## ABOUT THIS EXERCISE
Please return every line of the records below that holds the word "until".

◆ ◆ ◆

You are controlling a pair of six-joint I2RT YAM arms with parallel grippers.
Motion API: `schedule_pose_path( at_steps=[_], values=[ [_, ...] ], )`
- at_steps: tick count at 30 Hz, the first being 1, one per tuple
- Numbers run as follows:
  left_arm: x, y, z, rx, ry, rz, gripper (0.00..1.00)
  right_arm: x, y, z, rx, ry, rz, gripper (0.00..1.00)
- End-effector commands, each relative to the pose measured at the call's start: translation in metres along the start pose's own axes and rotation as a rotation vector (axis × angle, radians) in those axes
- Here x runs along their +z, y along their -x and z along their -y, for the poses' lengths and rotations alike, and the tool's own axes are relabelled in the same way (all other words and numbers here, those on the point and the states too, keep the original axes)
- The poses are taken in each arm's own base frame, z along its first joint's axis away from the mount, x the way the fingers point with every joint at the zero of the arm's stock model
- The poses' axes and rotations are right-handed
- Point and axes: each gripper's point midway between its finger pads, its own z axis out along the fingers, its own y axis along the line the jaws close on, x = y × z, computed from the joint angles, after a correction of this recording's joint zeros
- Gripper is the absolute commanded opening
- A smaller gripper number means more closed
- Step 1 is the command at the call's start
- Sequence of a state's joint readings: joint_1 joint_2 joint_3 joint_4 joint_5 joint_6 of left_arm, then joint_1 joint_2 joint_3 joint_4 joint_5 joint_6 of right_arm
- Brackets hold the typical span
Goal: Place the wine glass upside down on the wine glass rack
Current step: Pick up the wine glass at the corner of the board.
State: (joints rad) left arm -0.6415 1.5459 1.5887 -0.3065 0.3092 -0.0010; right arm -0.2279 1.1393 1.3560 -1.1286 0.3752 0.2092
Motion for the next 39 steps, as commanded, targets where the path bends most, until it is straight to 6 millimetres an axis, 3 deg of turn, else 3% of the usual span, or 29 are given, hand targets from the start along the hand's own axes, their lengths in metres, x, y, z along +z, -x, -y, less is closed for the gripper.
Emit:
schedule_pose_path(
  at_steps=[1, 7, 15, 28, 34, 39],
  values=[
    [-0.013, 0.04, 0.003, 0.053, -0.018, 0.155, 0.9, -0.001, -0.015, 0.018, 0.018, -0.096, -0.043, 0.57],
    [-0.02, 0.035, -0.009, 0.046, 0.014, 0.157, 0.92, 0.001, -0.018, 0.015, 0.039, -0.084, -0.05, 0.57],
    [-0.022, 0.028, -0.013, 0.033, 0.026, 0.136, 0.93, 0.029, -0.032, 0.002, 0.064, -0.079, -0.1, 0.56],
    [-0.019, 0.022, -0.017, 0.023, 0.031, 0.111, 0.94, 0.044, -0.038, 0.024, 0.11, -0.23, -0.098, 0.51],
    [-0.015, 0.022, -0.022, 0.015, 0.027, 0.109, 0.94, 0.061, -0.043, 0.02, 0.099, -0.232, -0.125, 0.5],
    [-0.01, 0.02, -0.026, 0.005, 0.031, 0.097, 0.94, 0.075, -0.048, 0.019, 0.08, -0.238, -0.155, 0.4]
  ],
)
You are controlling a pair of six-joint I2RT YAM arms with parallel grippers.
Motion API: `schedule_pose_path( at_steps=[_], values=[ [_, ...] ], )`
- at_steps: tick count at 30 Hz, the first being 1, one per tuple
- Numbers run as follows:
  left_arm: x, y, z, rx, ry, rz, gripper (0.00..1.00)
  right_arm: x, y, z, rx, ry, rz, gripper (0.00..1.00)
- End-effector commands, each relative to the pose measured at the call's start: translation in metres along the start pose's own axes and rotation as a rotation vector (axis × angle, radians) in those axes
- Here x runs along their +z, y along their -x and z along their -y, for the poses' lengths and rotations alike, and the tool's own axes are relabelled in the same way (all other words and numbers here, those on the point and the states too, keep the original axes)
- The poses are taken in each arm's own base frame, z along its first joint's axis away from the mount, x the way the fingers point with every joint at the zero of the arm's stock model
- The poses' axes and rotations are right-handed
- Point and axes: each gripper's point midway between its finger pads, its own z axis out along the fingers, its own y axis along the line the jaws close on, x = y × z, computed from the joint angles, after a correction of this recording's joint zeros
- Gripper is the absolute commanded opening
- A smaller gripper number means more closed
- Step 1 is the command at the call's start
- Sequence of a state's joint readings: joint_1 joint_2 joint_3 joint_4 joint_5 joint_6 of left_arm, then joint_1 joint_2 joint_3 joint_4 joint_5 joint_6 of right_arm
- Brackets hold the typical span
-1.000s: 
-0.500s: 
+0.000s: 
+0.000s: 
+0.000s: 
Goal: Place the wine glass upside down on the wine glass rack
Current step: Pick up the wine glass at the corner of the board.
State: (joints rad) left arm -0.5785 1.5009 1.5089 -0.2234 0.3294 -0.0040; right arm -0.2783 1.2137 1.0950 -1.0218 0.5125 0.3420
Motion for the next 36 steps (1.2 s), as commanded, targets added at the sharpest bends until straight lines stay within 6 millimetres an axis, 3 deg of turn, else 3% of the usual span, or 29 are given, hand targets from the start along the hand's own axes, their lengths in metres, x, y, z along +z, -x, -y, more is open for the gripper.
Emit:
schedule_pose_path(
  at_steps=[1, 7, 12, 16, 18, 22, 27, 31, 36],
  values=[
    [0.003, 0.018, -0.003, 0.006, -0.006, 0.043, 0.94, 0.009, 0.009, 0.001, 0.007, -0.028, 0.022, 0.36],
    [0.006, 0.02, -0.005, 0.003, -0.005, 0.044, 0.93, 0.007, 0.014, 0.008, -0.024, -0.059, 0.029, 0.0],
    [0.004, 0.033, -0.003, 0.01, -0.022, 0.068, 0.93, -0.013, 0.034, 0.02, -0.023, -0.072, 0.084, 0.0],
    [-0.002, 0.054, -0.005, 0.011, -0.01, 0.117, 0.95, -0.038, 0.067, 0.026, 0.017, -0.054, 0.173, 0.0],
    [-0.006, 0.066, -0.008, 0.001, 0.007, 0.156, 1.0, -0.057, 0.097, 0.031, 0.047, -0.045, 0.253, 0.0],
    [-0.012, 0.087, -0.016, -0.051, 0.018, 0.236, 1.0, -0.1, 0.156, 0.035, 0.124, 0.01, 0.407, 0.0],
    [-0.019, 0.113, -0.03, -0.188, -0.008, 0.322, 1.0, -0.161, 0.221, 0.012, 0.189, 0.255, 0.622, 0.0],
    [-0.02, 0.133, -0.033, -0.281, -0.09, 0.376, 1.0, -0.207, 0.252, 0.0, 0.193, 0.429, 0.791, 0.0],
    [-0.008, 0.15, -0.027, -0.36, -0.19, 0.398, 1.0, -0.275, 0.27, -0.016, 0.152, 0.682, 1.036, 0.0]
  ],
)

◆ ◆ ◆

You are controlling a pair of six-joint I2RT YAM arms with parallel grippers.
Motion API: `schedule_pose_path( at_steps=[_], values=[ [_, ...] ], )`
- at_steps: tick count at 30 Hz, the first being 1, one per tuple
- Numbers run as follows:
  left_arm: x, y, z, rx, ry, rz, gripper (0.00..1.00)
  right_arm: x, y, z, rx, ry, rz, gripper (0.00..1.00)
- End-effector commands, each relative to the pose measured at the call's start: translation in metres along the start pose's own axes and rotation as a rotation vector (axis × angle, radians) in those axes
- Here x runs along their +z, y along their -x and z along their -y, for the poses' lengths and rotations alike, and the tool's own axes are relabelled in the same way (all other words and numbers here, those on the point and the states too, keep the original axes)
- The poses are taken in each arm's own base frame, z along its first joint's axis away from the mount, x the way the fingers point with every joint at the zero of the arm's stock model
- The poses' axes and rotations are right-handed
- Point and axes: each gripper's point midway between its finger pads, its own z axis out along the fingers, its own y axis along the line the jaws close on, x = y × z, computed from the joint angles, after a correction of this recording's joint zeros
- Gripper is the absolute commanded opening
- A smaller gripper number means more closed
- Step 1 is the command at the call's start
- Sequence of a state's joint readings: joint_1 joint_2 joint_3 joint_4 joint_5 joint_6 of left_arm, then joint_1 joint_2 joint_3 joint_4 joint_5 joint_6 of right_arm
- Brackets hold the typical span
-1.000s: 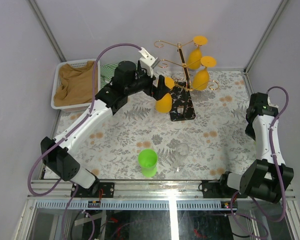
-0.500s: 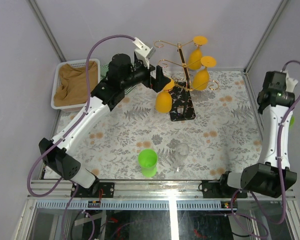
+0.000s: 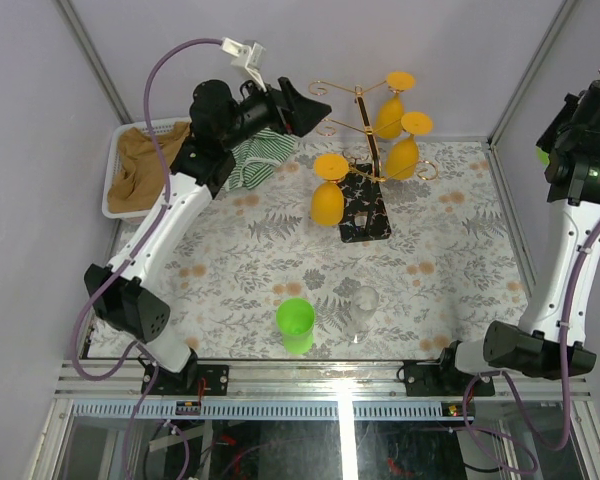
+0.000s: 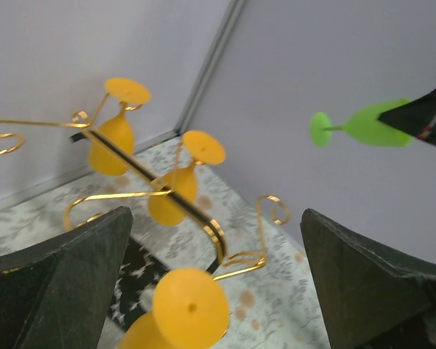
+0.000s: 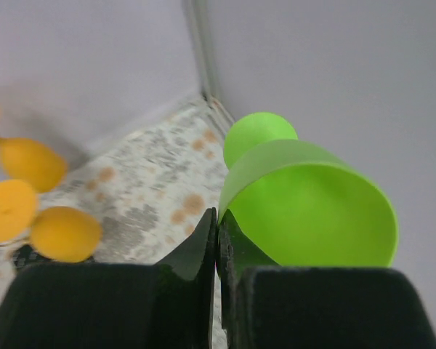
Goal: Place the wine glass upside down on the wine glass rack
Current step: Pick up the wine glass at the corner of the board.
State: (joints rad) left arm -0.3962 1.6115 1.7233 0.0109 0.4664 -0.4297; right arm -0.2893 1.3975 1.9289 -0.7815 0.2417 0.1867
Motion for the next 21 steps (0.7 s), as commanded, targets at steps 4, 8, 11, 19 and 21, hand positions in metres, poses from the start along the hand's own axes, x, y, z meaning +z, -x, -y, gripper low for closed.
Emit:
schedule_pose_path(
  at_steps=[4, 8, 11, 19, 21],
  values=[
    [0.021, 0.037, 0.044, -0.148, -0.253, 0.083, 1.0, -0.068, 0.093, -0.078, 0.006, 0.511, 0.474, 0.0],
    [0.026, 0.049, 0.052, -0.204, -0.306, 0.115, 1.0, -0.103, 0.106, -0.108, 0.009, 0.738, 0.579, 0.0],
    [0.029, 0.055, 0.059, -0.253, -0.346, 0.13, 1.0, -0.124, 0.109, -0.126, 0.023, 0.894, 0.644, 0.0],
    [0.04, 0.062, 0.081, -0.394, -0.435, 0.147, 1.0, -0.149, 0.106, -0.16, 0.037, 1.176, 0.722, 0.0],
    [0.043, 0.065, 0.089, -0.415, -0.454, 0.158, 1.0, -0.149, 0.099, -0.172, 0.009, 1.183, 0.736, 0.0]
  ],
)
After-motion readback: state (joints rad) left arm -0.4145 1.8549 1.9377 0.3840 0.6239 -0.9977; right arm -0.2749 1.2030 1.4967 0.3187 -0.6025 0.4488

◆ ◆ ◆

## ANSWER FOR THIS EXERCISE
Motion for the next 39 steps, as commanded, targets where the path bends most, until it is straight to 6 millimetres an axis, 3 deg of turn, else 3% of the usual span, or 29 are given, hand targets from the start along the hand's own axes, their lengths in metres, x, y, z along +z, -x, -y, less is closed for the gripper.
Motion for the next 36 steps (1.2 s), as commanded, targets added at the sharpest bends until straight lines stay within 6 millimetres an axis, 3 deg of turn, else 3% of the usual span, or 29 are given, hand targets from the start along the hand's own axes, their lengths in metres, x, y, z along +z, -x, -y, more is open for the gripper.

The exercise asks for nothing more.